Desire of Desire




"The innate desire of the animals
is the aspiration of freedom"






From the Book "Introduction to the Reading of Hegel"
Lectures on the Phenomenology of Spirit (1933-1939)
by the political philosopher Alexandre Kojeve
Assembled by Raymond Queneau - Edited by Allan Bloom
Translated by James H. Nichols Jr. - Agora Paperback Editions

Chapitre I : In place of an Introduction - (Numerical version)

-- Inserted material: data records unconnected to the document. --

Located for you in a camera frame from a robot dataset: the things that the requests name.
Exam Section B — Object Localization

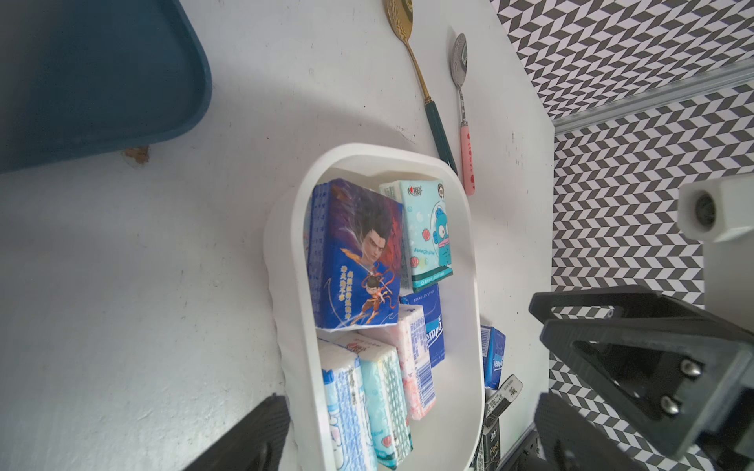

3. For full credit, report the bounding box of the small black sachet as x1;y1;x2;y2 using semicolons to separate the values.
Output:
469;419;502;471

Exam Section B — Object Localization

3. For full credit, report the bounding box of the cartoon dark blue tissue pack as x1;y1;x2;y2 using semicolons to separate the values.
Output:
307;179;404;332

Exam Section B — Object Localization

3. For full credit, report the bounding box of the gold spoon green handle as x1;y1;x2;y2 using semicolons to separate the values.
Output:
383;0;458;174

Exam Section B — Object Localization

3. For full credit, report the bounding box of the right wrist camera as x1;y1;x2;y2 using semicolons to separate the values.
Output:
677;173;753;332

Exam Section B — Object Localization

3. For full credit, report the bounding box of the teal tissue pack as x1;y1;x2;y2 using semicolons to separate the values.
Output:
379;180;453;294
329;332;414;470

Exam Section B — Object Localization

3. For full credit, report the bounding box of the white plastic storage box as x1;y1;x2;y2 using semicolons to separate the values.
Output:
263;143;485;470

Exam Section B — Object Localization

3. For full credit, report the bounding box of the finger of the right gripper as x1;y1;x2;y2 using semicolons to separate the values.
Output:
529;286;753;459

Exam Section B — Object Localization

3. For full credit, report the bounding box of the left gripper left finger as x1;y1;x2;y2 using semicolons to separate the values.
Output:
185;394;291;471

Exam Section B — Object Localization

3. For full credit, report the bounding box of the clear light blue tissue pack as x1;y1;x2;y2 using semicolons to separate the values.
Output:
318;340;377;470

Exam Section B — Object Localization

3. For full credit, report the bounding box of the teal rectangular tray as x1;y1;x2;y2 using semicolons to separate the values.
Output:
1;1;212;173

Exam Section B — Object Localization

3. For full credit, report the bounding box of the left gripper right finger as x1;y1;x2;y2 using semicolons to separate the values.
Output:
534;394;643;471

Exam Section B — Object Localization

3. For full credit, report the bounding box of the pink tissue pack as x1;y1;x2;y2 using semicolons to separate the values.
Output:
361;304;436;421

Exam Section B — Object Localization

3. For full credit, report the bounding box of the silver spoon pink handle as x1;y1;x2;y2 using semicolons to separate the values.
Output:
450;33;476;196

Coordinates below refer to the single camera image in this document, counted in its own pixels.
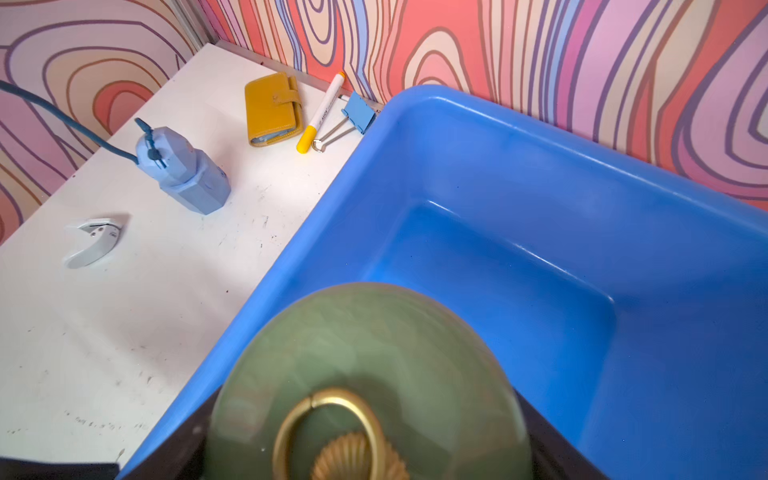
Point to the yellow leather wallet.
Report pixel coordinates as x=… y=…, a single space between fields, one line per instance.
x=273 y=109

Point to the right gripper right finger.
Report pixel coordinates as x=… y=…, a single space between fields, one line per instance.
x=553 y=456

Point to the white plastic clip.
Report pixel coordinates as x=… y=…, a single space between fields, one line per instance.
x=103 y=235

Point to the blue binder clip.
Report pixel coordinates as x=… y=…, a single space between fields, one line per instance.
x=358 y=114

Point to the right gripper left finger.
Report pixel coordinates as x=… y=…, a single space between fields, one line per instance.
x=181 y=456

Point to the white yellow marker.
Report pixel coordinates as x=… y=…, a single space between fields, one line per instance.
x=314 y=125

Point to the blue plastic basket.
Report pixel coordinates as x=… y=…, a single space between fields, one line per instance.
x=627 y=305

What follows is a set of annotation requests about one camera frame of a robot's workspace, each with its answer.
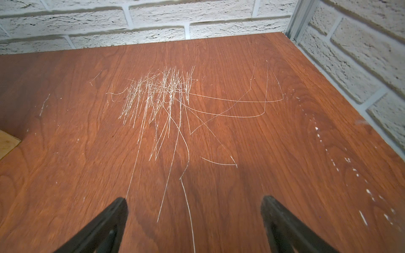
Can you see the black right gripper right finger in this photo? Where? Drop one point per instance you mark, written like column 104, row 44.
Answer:
column 286, row 233

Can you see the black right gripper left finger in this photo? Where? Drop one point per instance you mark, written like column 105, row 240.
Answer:
column 103, row 234

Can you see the right aluminium corner post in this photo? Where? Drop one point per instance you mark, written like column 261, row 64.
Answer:
column 300, row 18

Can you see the light wooden shelf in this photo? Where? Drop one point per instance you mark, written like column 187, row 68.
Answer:
column 7, row 143

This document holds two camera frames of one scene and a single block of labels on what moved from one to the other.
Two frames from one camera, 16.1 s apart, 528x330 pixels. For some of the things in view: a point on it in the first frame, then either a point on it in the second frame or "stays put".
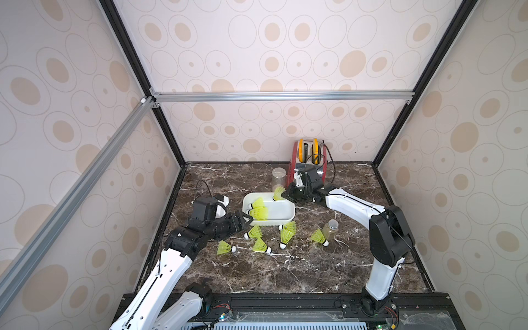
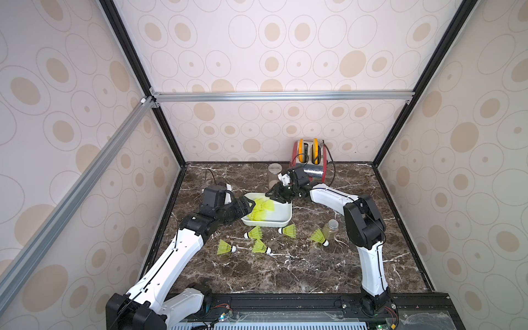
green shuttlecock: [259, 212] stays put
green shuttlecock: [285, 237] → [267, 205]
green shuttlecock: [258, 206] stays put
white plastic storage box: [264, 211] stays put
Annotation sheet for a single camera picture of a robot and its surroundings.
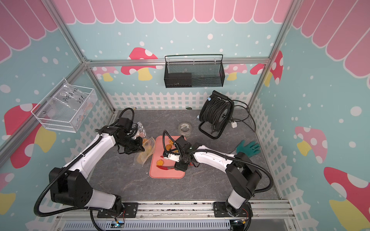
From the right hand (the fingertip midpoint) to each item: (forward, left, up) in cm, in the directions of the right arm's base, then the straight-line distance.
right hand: (178, 162), depth 85 cm
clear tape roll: (+30, -3, -6) cm, 31 cm away
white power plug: (+31, -40, -3) cm, 50 cm away
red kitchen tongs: (-4, +7, +1) cm, 8 cm away
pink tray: (+1, +6, +20) cm, 20 cm away
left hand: (+3, +19, +8) cm, 21 cm away
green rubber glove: (+11, -48, -4) cm, 50 cm away
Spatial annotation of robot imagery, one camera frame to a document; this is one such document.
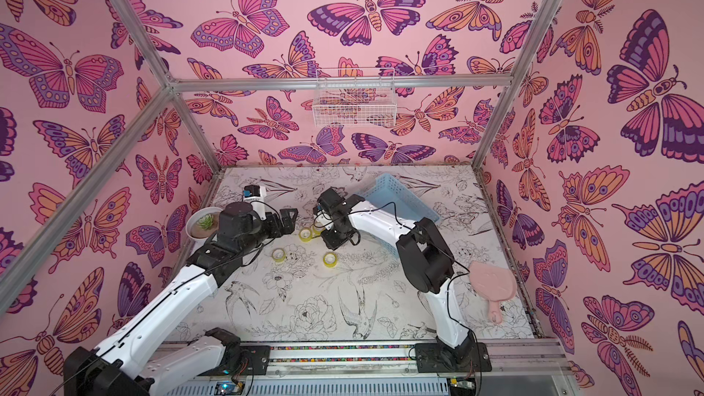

Human Desire must be directed toward another Desire. For there to be human Desire, then, there must first be a multiplicity of (animal) Desires. In other words, in order that Self-Consciousness be born from the Sentiment of self, in order that the human reality come into being within the animal reality, this reality must be essentially manifold. Therefore, man can appear on earth only within a herd. That is why the human reality can only be social. But for the herd to become a society, multiplicity of Desires is not sufficient by itself; in addition, the Desires of each member of the herd must be directed - or potentially directed - toward the Desires of the other members. If the human reality is a social reality, society is human only as a set of Desires mutually desiring one another as Desires. Human Desire, or better still, anthropogenetic Desire, produces a free and historical individual, conscious of his individuality, his freedom, his history, and finally, his historicity. Hence, anthropogenetic Desire is different from animal Desire (which produces a natural being, merely living and having only a sentiment of its life) in that it is directed, not toward a real, "positive," given object, but toward another Desire. Thus, in the relationship between man and woman, for example, Desire is human only if the one desires, not the body, but the Desire of the other; if he wants "to possess" or "to assimilate" the Desire taken as Desire - that is to say, if he wants to be "desired" or "loved," or, rather, "recognized" in his human value, in his reality as a human individual. Likewise, Desire directed toward a natural object is human only to the extent that it is "mediated" by the Desire of another directed toward the same object: it is human to desire what others desire, because they desire it. Thus, an object perfectly useless from the biological point of view (such as a medal, or the enemy's flag), can be desired because it is the object of other desires. Such a Desire can only be a human Desire, and human reality, as distinguished from animal reality, is created only by action that satisfies such Desires: human history is the history of desired Desires.